■ RECORDS FOR PROCESSING ■
========================================================================
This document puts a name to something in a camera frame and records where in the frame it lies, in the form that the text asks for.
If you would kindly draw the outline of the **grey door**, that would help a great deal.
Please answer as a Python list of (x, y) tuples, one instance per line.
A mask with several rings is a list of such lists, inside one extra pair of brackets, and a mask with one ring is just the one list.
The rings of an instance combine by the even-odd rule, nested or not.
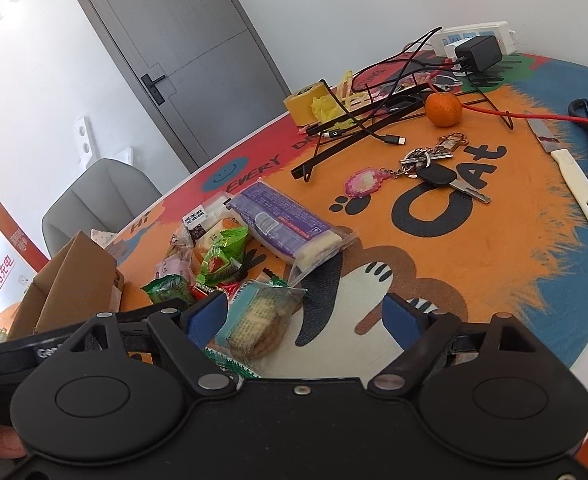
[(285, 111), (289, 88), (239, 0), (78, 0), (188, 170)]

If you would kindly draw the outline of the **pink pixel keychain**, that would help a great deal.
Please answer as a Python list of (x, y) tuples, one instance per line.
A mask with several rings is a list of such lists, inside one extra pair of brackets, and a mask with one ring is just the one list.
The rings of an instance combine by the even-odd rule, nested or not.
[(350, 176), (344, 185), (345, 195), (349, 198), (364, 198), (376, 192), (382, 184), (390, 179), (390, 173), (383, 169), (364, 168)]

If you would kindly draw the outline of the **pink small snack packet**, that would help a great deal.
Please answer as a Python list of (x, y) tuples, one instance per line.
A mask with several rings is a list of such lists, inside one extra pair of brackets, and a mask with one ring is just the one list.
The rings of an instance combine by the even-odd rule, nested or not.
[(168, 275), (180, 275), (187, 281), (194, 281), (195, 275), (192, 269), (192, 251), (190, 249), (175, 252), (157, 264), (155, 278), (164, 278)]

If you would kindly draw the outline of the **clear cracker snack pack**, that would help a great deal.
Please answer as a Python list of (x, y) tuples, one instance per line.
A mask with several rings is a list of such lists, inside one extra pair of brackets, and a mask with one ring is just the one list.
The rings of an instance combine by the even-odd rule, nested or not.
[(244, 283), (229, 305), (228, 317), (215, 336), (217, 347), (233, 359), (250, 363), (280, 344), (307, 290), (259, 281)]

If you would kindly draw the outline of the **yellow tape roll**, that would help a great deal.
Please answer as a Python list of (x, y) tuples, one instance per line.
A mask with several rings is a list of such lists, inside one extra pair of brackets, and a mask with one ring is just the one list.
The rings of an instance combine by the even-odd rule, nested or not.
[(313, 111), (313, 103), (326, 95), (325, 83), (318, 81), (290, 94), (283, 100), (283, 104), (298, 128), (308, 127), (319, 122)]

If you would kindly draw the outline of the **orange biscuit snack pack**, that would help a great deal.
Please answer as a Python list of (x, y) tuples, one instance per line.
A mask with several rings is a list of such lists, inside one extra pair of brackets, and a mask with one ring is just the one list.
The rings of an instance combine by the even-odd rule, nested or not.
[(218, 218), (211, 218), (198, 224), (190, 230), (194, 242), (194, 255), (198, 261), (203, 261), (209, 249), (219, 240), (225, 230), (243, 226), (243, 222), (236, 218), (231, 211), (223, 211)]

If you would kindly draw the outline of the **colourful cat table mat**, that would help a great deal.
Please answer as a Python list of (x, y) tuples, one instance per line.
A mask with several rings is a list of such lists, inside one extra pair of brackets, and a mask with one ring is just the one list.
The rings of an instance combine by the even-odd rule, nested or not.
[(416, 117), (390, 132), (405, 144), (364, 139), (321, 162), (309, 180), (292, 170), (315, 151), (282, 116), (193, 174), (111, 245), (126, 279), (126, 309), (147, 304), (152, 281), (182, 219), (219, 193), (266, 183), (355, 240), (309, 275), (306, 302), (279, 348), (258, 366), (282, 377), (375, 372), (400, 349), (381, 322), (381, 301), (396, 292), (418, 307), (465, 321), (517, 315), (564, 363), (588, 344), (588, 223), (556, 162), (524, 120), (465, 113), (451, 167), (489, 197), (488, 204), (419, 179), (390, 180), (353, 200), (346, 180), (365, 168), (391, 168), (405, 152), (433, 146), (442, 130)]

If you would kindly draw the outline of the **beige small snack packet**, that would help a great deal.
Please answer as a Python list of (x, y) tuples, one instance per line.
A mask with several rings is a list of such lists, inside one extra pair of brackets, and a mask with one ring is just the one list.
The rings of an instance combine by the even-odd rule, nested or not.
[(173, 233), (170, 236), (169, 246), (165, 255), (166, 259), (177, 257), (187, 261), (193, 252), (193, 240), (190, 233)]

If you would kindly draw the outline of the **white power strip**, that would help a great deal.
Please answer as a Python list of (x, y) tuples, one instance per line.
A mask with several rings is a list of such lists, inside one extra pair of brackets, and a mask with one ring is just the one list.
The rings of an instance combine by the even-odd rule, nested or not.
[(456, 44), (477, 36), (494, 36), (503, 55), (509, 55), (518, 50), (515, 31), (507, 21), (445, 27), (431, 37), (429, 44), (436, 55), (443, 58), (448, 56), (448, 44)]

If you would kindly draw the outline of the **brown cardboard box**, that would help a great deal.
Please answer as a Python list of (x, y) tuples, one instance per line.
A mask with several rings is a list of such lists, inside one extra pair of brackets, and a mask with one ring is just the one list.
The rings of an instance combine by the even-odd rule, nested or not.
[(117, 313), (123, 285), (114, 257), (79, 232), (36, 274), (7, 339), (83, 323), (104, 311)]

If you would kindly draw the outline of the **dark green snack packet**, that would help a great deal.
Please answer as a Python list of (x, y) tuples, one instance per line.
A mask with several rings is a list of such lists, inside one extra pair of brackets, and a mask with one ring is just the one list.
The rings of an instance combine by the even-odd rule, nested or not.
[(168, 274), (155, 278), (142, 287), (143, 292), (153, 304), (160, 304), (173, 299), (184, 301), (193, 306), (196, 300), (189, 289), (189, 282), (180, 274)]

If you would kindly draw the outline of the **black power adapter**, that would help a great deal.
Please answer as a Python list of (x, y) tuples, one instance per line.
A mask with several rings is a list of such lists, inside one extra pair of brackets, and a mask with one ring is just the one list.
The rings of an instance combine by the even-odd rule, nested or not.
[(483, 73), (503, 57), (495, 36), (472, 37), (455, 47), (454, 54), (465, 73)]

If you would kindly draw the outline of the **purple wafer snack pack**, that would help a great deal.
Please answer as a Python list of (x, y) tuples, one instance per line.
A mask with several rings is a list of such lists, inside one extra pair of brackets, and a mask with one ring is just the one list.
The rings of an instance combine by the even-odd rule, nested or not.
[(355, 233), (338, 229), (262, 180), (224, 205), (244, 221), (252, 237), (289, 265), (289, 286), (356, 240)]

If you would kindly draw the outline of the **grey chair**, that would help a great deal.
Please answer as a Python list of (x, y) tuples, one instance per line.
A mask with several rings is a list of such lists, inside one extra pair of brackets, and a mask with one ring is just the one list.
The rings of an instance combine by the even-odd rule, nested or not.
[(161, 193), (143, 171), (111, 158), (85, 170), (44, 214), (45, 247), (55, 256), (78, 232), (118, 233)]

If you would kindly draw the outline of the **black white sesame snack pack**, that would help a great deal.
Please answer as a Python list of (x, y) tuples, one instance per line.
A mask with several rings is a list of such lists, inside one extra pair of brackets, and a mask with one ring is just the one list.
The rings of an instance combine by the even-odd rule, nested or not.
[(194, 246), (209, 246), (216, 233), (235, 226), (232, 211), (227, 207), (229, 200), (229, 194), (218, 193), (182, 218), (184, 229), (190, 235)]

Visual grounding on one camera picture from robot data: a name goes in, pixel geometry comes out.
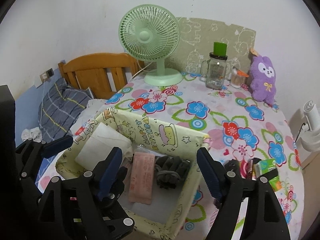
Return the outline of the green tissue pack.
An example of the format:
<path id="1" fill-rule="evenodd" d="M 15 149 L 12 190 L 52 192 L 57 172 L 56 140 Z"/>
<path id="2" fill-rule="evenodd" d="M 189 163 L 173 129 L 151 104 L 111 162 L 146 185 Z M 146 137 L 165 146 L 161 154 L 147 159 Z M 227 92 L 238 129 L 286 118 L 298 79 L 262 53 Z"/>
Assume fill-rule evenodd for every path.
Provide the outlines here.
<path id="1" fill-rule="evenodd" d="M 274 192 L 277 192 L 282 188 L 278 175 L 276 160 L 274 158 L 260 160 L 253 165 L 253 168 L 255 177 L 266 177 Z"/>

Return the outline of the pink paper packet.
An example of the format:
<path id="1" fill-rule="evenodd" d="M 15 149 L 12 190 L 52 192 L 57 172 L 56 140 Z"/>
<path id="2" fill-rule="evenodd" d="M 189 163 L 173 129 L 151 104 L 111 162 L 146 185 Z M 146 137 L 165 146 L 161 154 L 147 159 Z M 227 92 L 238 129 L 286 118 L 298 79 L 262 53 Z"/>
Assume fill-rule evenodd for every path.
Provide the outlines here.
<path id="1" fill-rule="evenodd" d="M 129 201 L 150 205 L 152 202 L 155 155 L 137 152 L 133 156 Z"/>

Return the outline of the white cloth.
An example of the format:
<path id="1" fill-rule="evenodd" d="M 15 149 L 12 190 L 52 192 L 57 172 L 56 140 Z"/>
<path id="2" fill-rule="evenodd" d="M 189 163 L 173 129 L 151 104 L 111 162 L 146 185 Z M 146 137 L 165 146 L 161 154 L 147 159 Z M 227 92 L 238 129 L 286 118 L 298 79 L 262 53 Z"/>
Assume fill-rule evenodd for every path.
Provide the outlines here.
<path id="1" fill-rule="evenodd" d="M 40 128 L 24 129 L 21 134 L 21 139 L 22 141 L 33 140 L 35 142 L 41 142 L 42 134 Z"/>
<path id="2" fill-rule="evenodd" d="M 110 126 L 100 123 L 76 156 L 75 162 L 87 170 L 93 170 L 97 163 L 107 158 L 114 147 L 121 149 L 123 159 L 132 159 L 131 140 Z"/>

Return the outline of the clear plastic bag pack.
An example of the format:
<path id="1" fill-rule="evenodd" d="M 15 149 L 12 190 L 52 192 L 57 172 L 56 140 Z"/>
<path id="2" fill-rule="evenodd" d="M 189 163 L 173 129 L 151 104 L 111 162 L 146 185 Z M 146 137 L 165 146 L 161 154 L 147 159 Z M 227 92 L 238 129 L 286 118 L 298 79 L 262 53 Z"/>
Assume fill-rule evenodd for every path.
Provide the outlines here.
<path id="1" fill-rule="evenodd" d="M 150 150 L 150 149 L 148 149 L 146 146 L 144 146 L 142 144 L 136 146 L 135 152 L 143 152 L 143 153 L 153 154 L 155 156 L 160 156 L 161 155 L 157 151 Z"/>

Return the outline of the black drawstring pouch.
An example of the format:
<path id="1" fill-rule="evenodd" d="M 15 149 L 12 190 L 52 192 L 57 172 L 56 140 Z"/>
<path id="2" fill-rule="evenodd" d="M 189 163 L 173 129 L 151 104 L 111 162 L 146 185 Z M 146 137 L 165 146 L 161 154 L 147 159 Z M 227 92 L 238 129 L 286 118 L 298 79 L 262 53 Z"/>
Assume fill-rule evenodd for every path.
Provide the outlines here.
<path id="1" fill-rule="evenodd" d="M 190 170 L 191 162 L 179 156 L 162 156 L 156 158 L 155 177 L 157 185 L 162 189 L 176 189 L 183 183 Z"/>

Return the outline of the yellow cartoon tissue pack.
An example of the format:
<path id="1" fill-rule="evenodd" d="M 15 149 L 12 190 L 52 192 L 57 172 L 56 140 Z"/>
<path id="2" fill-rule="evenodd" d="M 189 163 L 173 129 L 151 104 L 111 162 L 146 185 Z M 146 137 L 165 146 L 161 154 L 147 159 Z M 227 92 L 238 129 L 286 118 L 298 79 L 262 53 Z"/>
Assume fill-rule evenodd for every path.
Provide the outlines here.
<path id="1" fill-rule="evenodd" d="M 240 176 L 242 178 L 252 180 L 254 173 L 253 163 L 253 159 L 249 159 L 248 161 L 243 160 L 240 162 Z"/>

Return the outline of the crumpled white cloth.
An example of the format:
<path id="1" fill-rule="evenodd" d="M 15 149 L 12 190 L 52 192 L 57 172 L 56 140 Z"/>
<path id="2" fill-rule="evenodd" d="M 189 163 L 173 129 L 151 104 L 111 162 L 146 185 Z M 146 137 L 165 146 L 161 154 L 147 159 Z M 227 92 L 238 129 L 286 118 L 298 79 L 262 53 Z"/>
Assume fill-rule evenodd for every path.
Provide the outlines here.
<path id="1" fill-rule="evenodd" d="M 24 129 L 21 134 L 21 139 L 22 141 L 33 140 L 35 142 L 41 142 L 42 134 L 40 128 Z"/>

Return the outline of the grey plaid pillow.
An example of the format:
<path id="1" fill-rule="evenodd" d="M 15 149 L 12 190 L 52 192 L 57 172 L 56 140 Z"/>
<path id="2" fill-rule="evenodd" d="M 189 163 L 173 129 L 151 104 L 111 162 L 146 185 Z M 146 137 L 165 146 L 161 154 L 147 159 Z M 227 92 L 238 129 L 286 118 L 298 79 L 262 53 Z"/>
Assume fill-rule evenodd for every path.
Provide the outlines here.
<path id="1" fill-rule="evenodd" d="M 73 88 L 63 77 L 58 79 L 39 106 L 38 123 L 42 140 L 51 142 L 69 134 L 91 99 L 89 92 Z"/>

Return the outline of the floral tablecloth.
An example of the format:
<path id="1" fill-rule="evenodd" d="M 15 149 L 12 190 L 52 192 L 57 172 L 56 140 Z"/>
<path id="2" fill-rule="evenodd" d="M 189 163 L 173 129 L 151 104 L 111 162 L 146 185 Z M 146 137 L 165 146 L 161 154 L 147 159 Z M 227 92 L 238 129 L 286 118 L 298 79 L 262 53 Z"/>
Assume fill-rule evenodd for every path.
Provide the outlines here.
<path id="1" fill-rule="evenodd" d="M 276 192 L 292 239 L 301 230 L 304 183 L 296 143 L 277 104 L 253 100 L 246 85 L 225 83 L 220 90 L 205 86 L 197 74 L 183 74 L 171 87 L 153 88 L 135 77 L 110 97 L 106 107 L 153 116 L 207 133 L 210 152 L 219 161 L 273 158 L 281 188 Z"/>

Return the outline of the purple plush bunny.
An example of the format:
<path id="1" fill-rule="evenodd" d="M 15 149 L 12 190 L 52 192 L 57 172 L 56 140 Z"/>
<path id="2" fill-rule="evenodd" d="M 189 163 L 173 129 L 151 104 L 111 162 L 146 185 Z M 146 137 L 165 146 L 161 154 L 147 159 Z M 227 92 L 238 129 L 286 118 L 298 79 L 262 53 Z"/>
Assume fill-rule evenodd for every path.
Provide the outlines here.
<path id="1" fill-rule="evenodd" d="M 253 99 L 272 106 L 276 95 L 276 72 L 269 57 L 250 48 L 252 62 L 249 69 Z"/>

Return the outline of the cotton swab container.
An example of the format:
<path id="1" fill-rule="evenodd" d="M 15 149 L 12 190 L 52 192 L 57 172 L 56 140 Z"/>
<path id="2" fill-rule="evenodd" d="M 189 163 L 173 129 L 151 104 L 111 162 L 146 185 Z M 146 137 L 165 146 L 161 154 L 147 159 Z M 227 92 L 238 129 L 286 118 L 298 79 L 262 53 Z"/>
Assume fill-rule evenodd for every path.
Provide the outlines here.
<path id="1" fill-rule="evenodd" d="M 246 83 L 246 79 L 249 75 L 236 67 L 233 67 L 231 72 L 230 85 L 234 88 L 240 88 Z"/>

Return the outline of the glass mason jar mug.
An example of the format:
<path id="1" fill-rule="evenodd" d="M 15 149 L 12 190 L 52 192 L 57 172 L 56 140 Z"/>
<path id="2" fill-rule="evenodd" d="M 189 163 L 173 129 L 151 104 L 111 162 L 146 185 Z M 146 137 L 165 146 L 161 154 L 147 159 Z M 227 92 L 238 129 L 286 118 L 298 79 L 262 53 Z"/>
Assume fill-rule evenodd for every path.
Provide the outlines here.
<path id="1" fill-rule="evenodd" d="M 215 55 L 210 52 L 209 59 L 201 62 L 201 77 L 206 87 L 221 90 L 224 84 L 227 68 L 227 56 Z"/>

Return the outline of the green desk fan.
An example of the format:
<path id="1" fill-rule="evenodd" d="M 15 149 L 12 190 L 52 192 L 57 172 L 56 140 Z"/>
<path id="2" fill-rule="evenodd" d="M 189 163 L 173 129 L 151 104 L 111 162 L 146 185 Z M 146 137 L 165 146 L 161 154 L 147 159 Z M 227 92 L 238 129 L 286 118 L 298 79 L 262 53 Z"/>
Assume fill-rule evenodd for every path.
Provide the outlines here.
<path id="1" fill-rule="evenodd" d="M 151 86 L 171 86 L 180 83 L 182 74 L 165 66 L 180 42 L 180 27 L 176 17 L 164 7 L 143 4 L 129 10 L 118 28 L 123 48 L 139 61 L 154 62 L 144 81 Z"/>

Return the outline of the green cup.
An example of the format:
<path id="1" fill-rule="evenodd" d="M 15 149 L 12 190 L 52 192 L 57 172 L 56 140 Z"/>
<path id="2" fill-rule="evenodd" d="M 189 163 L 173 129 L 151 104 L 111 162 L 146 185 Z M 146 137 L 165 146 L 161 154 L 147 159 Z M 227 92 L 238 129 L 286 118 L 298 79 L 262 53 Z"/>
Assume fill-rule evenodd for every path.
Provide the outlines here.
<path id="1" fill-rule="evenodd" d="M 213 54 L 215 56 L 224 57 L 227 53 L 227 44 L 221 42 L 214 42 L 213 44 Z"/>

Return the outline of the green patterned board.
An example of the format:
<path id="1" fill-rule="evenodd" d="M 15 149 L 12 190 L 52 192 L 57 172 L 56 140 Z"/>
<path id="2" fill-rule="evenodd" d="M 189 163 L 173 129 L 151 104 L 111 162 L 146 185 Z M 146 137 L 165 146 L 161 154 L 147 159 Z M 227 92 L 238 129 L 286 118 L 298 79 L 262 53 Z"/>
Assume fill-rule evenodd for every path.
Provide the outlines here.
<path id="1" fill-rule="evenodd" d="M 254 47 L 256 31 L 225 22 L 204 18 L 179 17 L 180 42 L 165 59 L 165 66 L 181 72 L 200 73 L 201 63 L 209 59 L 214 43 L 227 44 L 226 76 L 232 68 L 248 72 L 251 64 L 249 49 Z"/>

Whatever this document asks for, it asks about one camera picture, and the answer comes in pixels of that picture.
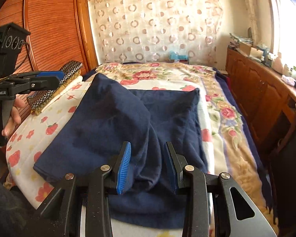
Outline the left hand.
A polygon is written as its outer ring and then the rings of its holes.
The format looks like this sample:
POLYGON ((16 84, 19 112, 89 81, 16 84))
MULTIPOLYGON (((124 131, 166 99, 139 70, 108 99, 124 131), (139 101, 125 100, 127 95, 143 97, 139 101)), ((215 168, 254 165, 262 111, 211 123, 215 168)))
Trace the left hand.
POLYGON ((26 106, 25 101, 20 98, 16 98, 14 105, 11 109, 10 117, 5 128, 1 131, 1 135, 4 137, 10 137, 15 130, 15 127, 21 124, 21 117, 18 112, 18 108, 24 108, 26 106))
========================================================================
■ WORK REQUEST ■
Which lines belong in the answer? Exactly those from the first line of the entries through the line holding "door**, that would help a great deal.", inclusive, copied unchanged.

■ YOUR SOLUTION ■
This document puts a name to something in a camera frame and records where in the frame it lies, in the form that the text asks for.
If you would kindly draw the outline of the **grey door**, that would help a great deal.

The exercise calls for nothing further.